:: TRY IT ::
Each line below should be restated exactly, with nothing dropped.

:: INPUT DATA ::
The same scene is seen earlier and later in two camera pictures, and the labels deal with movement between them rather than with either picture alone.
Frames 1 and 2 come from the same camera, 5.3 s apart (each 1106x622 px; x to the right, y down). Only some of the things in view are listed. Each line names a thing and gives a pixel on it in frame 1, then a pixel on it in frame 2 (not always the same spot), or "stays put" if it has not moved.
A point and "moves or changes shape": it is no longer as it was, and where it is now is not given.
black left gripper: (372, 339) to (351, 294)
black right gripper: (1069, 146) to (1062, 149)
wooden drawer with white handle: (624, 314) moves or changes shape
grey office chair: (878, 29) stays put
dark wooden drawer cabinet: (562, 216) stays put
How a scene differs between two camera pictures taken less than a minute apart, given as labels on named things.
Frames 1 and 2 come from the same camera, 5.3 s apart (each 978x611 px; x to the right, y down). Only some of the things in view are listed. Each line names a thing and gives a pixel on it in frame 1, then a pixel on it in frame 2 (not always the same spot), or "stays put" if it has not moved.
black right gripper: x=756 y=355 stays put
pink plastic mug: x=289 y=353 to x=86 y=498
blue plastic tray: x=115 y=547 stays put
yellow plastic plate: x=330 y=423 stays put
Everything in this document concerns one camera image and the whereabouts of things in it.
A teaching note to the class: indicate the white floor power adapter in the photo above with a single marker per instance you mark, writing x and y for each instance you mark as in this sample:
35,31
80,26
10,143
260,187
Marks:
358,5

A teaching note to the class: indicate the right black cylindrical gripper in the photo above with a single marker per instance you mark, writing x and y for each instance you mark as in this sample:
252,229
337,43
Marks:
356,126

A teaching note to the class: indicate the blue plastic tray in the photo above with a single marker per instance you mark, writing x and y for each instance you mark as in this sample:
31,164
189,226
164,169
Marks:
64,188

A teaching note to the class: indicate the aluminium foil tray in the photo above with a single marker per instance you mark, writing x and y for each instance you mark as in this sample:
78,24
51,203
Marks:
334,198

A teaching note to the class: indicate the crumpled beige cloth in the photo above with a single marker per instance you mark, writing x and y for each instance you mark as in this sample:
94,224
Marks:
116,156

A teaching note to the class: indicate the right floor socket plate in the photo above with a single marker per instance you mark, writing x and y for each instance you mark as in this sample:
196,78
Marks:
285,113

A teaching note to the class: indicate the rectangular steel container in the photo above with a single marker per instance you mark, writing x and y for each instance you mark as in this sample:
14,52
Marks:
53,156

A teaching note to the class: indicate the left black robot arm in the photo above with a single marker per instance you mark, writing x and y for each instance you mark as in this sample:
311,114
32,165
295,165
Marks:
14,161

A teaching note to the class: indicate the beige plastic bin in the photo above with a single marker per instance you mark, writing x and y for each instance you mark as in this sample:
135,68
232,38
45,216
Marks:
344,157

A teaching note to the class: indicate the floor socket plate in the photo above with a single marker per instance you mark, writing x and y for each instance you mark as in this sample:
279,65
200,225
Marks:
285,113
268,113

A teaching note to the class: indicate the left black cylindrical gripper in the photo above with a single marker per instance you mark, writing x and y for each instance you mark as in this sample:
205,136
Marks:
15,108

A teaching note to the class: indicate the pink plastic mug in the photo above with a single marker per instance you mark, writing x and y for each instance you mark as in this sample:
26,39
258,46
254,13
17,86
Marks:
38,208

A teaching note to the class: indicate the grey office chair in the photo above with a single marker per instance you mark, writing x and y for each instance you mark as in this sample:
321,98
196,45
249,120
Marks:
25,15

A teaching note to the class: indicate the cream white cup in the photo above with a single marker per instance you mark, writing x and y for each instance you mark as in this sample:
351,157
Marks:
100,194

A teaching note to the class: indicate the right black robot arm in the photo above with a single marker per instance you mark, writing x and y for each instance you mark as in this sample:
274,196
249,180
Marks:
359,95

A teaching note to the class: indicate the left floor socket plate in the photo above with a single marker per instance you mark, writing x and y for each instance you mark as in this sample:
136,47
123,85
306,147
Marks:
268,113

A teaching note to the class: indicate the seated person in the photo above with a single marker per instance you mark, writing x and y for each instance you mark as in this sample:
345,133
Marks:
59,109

:: WRITTEN RESPONSE ::
The same scene is seen earlier and later in two camera pictures, and the labels deal with movement between them rather than with either picture alone.
Frames 1 and 2 come from the same camera, 5.3 s apart (each 1106x622 px; x to the right, y down). Only some of the things in view are listed. Each line names a thing and gives a pixel on it in frame 1, then a pixel on it in frame 2 (not always the same spot), or "stays put" if it has not moved.
A point and "moves or changes shape": it is no longer as it was, and where it is now is not given.
black left gripper: (372, 339) to (351, 294)
black right gripper: (1069, 146) to (1062, 149)
wooden drawer with white handle: (624, 314) moves or changes shape
grey office chair: (878, 29) stays put
dark wooden drawer cabinet: (562, 216) stays put
How a scene differs between two camera pictures taken less than a minute apart, given as labels on named things.
Frames 1 and 2 come from the same camera, 5.3 s apart (each 978x611 px; x to the right, y down). Only some of the things in view are listed. Each line names a thing and gives a pixel on it in frame 1, then a pixel on it in frame 2 (not always the same spot), or "stays put" if it has not moved.
black right gripper: x=756 y=355 stays put
pink plastic mug: x=289 y=353 to x=86 y=498
blue plastic tray: x=115 y=547 stays put
yellow plastic plate: x=330 y=423 stays put
Everything in this document concerns one camera image and the whereabouts of things in it.
A teaching note to the class: indicate the white floor power adapter in the photo above with a single marker per instance you mark, writing x and y for each instance you mark as in this sample:
35,31
80,26
10,143
260,187
Marks:
358,5

A teaching note to the class: indicate the right black cylindrical gripper in the photo above with a single marker per instance you mark, writing x and y for each instance you mark as in this sample:
252,229
337,43
Marks:
356,126

A teaching note to the class: indicate the blue plastic tray in the photo above with a single marker per instance you mark, writing x and y for each instance you mark as in this sample:
31,164
189,226
164,169
Marks:
64,188

A teaching note to the class: indicate the aluminium foil tray in the photo above with a single marker per instance you mark, writing x and y for each instance you mark as in this sample:
78,24
51,203
Marks:
334,198

A teaching note to the class: indicate the crumpled beige cloth in the photo above with a single marker per instance you mark, writing x and y for each instance you mark as in this sample:
94,224
Marks:
116,156

A teaching note to the class: indicate the right floor socket plate in the photo above with a single marker per instance you mark, writing x and y for each instance you mark as in this sample:
196,78
Marks:
285,113

A teaching note to the class: indicate the rectangular steel container in the photo above with a single marker per instance you mark, writing x and y for each instance you mark as in this sample:
14,52
Marks:
53,156

A teaching note to the class: indicate the left black robot arm in the photo above with a single marker per instance you mark, writing x and y for each instance you mark as in this sample:
311,114
32,165
295,165
Marks:
14,161

A teaching note to the class: indicate the beige plastic bin in the photo above with a single marker per instance you mark, writing x and y for each instance you mark as in this sample:
135,68
232,38
45,216
Marks:
344,157

A teaching note to the class: indicate the floor socket plate in the photo above with a single marker per instance you mark, writing x and y for each instance you mark as in this sample:
279,65
200,225
Marks:
285,113
268,113

A teaching note to the class: indicate the left black cylindrical gripper in the photo above with a single marker per instance you mark, writing x and y for each instance you mark as in this sample:
205,136
Marks:
15,108

A teaching note to the class: indicate the pink plastic mug in the photo above with a single marker per instance you mark, writing x and y for each instance you mark as in this sample:
26,39
258,46
254,13
17,86
Marks:
38,208

A teaching note to the class: indicate the grey office chair in the photo above with a single marker per instance you mark, writing x and y for each instance you mark as in this sample:
321,98
196,45
249,120
Marks:
25,15

A teaching note to the class: indicate the cream white cup in the photo above with a single marker per instance you mark, writing x and y for each instance you mark as in this sample:
351,157
Marks:
100,194

A teaching note to the class: indicate the right black robot arm in the photo above with a single marker per instance you mark, writing x and y for each instance you mark as in this sample:
274,196
249,180
Marks:
359,95

A teaching note to the class: indicate the left floor socket plate in the photo above with a single marker per instance you mark, writing x and y for each instance you mark as in this sample:
136,47
123,85
306,147
Marks:
268,113

A teaching note to the class: indicate the seated person in the photo above with a single marker per instance you mark, writing x and y for each instance you mark as in this sample:
345,133
Marks:
59,109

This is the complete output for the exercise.